From the Worldwide Faith News archives

UMCOR grant targets 9-11 victims in Virginia

From "NewsDesk" <NewsDesk@UMCOM.ORG>
Date Thu, 23 Jan 2003 13:53:23 -0600

Jan. 23, 2003  News media contact: Linda Bloom7(212)870-38037New York

By United Methodist News Service

Some of the hidden victims of the Sept. 11, 2001, terrorist attacks can be
found along the Route One Corridor just south of Washington.

They were the minimum-wage earners who cleaned the motel rooms, served food
in the restaurants, worked in the shops catering to tourists at Mount Vernon
and other attractions or drove taxis to nearby Reagan National Airport. After
the attacks on the Pentagon and the World Trade Center in New York, the
airport closed for an extended period, re-opening on a limited basis, and the
tourist trade dropped dramatically, taking jobs with it.

Rising Hope United Methodist Church, established in 1996 specifically to
bring "spiritual and material relief" to the needy along the Route One
Corridor, has offered help to those secondary victims. About 60 percent of
its current 90 members are homeless or have been homeless at some point.

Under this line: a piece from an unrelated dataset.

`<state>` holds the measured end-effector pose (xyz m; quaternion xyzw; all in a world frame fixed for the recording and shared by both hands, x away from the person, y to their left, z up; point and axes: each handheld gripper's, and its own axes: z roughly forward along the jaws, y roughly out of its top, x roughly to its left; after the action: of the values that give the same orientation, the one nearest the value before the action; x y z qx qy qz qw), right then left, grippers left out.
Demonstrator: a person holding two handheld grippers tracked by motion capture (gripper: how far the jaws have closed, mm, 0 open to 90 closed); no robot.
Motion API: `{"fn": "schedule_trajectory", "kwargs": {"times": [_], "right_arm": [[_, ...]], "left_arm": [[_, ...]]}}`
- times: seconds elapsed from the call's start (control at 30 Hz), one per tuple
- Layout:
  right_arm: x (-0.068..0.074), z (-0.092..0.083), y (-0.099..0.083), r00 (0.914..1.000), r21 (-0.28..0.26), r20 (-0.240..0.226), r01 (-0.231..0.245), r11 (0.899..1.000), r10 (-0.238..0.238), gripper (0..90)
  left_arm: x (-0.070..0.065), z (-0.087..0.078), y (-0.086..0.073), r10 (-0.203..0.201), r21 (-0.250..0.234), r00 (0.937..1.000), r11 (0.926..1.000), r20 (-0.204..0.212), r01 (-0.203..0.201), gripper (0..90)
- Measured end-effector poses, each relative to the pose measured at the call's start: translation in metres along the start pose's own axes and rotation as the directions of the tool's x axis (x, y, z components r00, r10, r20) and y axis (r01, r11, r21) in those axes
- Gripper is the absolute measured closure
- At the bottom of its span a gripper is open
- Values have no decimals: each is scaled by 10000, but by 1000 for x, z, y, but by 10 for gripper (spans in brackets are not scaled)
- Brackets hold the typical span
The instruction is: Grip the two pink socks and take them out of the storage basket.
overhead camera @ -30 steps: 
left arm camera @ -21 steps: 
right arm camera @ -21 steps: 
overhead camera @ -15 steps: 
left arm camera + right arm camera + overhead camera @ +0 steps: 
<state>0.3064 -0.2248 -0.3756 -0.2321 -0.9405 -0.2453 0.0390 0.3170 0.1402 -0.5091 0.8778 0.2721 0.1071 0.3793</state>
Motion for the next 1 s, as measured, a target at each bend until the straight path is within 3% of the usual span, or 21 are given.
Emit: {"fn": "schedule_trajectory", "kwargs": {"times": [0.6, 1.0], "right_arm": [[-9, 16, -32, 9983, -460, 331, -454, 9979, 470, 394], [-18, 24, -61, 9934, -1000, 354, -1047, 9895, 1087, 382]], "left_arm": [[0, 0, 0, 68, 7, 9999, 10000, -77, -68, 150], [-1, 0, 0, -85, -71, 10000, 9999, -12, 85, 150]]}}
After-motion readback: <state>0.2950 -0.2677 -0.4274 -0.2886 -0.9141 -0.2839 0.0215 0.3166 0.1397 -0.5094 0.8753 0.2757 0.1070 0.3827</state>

"Almost immediately, we knew that this (Sept. 11) was going to have an
effect, particularly on the community we serve," the Rev. Keary Kincannon,
told United Methodist News Service. What they didn't realize until later, he
said, was how the attack on the Pentagon would contribute to a broader
economic downturn. "There are still people coming in who relate to us that
they haven't been able to find work since 9-11."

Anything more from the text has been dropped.